The mind tend to wander when working at repetitive tasks that don’t require much brain processing. So the brain just switches over to thinking about long-term things. There is even a specific part of the brain, called the “default network” that starts up when we zone-out. That, at least, is what I summarize from looking at some neuroscience research by Malia Mason and others (2007) on wandering minds.
What’s interesting is that the default network tends to be used for “certain kinds of self-referential thinking, such as reflecting on personal experiences or picturing yourself in the future” (Zimmer, 2010). That means introspection. Introspection is the point of Personal World, so it follows that we should want our students’ minds to wander during Personal World.
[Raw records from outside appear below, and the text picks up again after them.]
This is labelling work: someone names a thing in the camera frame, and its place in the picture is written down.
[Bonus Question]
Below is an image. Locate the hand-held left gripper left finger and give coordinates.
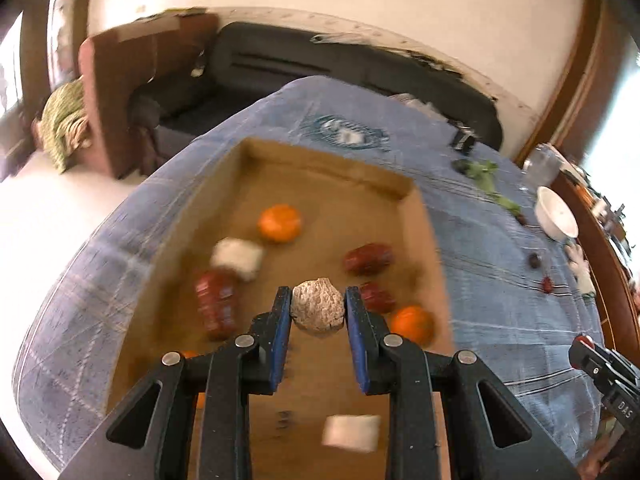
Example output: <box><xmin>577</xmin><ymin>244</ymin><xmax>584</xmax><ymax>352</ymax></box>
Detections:
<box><xmin>57</xmin><ymin>286</ymin><xmax>293</xmax><ymax>480</ymax></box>

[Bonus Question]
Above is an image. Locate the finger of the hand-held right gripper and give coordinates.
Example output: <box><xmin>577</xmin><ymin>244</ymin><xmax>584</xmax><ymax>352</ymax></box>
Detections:
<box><xmin>569</xmin><ymin>342</ymin><xmax>614</xmax><ymax>392</ymax></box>

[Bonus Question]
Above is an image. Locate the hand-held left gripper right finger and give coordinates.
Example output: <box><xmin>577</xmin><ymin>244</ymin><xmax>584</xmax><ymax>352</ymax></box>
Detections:
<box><xmin>345</xmin><ymin>286</ymin><xmax>583</xmax><ymax>480</ymax></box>

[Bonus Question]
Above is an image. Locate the dark red date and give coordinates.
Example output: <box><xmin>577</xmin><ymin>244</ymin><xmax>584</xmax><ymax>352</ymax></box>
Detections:
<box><xmin>359</xmin><ymin>281</ymin><xmax>397</xmax><ymax>314</ymax></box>

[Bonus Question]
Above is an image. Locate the walnut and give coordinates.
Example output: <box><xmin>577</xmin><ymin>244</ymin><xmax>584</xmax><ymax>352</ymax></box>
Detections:
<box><xmin>290</xmin><ymin>277</ymin><xmax>347</xmax><ymax>338</ymax></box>

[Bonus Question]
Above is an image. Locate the large red date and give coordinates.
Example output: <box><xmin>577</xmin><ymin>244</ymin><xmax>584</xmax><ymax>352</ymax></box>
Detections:
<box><xmin>194</xmin><ymin>270</ymin><xmax>242</xmax><ymax>340</ymax></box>

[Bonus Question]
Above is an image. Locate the medium red date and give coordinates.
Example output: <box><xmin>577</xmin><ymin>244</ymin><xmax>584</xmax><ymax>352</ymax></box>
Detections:
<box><xmin>343</xmin><ymin>243</ymin><xmax>394</xmax><ymax>276</ymax></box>

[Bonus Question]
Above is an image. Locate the small pale vegetable chunk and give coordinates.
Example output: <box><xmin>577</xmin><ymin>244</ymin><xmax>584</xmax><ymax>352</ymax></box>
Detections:
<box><xmin>321</xmin><ymin>413</ymin><xmax>382</xmax><ymax>452</ymax></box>

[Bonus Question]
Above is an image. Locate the white vegetable chunk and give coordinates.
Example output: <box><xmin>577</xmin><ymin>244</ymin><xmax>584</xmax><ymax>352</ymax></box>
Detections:
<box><xmin>210</xmin><ymin>237</ymin><xmax>265</xmax><ymax>281</ymax></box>

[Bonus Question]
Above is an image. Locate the large orange mandarin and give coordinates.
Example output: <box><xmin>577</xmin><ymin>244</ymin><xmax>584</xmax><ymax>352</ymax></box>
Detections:
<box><xmin>258</xmin><ymin>204</ymin><xmax>303</xmax><ymax>244</ymax></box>

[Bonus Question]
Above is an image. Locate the cardboard box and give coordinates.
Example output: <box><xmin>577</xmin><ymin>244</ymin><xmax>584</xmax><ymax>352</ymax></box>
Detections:
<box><xmin>102</xmin><ymin>137</ymin><xmax>457</xmax><ymax>480</ymax></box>

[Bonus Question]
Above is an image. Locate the white knit glove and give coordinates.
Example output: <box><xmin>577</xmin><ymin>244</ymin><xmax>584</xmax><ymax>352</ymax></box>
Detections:
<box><xmin>565</xmin><ymin>242</ymin><xmax>599</xmax><ymax>302</ymax></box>

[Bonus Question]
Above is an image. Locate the blue plaid tablecloth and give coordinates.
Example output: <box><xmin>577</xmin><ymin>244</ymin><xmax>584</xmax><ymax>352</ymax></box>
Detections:
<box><xmin>12</xmin><ymin>76</ymin><xmax>609</xmax><ymax>472</ymax></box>

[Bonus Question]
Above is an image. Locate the brown wooden window ledge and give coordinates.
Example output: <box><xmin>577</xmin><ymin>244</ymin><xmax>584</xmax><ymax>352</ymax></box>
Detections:
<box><xmin>512</xmin><ymin>0</ymin><xmax>640</xmax><ymax>376</ymax></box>

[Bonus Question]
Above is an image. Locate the white bowl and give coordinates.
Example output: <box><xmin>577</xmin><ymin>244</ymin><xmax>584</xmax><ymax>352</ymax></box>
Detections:
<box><xmin>534</xmin><ymin>186</ymin><xmax>581</xmax><ymax>241</ymax></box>

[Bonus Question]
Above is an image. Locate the green leafy vegetable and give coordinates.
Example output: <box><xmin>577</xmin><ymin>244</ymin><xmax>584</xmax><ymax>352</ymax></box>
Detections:
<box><xmin>452</xmin><ymin>158</ymin><xmax>524</xmax><ymax>216</ymax></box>

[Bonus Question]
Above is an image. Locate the clear glass jar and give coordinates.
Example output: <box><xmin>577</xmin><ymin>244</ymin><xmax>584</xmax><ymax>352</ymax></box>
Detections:
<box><xmin>520</xmin><ymin>142</ymin><xmax>569</xmax><ymax>191</ymax></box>

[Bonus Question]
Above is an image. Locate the small black device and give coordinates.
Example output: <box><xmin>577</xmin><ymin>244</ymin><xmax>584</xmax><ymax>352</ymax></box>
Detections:
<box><xmin>449</xmin><ymin>127</ymin><xmax>479</xmax><ymax>154</ymax></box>

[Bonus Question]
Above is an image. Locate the dark sofa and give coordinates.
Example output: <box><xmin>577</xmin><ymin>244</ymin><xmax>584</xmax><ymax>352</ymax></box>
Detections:
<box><xmin>130</xmin><ymin>21</ymin><xmax>504</xmax><ymax>161</ymax></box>

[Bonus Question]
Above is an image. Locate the green yellow cloth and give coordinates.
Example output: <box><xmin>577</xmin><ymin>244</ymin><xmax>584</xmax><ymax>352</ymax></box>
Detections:
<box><xmin>39</xmin><ymin>80</ymin><xmax>94</xmax><ymax>174</ymax></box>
So how do we design the Personal World time and environment to encourage daydreaming? Repetitive tasks aid mind-wandering, as will anything that is rote that does not require acute cognitive focus. Raking the garden, doodling should be encouraged, in fact, anything that encourages boredom.
I would think also, that reducing the cognitive load would also be beneficial, which might also mean no music. Yet music helps isolate the individual, particularly when they’re using ear buds. Perhaps quiet, “boring” sounds would be best, coming a shared radio so students can’t choose to listen to something else. Of course, if you’re listening to the music on your mp3 player then you tend to tune out the songs anyway so maybe it all falls out in the wash.
Of course this could all be malarkey, based as it is on a single study, so I’ll end with the words of caution that coms at the end of the article:
Although the thoughts the mind produces when wandering are at times useful, such instances do not prove that that the mind wanders because these thoughts are adaptive; on the contrary the mind may wander simply because it can. – Mason et al., 2007.
Focused work. We like to see our students focused on their work and we give them long blocks of time to do so. It is hard, however, for anyone to stay on task for two hours straight. You have to allow for a certain amount of mind wandering and daydreaming. What a lot of neurologic research is uncovering is that zoning-out is an essential part of putting the pieces together and helps with learning.
When we are no longer even aware that our minds are wandering, we may be able to think most deeply about the big picture. – Zimmer (2010)
Sleep rhythms change during adolescence. Students often find it harder to get to sleep at night and harder to get up in the morning. Their best time for learning is in the afternoon. So why not just adjust the school day? Margaret Ryan has an interesting article on the BBC website about an English secondary school that did just that, starting lessons one hour later at 10:00am. Their preliminary results seem favorable, but the research has not yet been published.
Prof Till Roenneberg, who is an expert on studying sleep, said it was “nonsense” to start the school day early.
He said: “It is about the way our biological clock settles into light and dark cycles. This clearly becomes later and later in adolescence.”
Prof Roenneberg said if teenagers are woken up too early they miss out on the most essential part of their sleep.
“Sleep is essential to consolidate what you learn,” he said.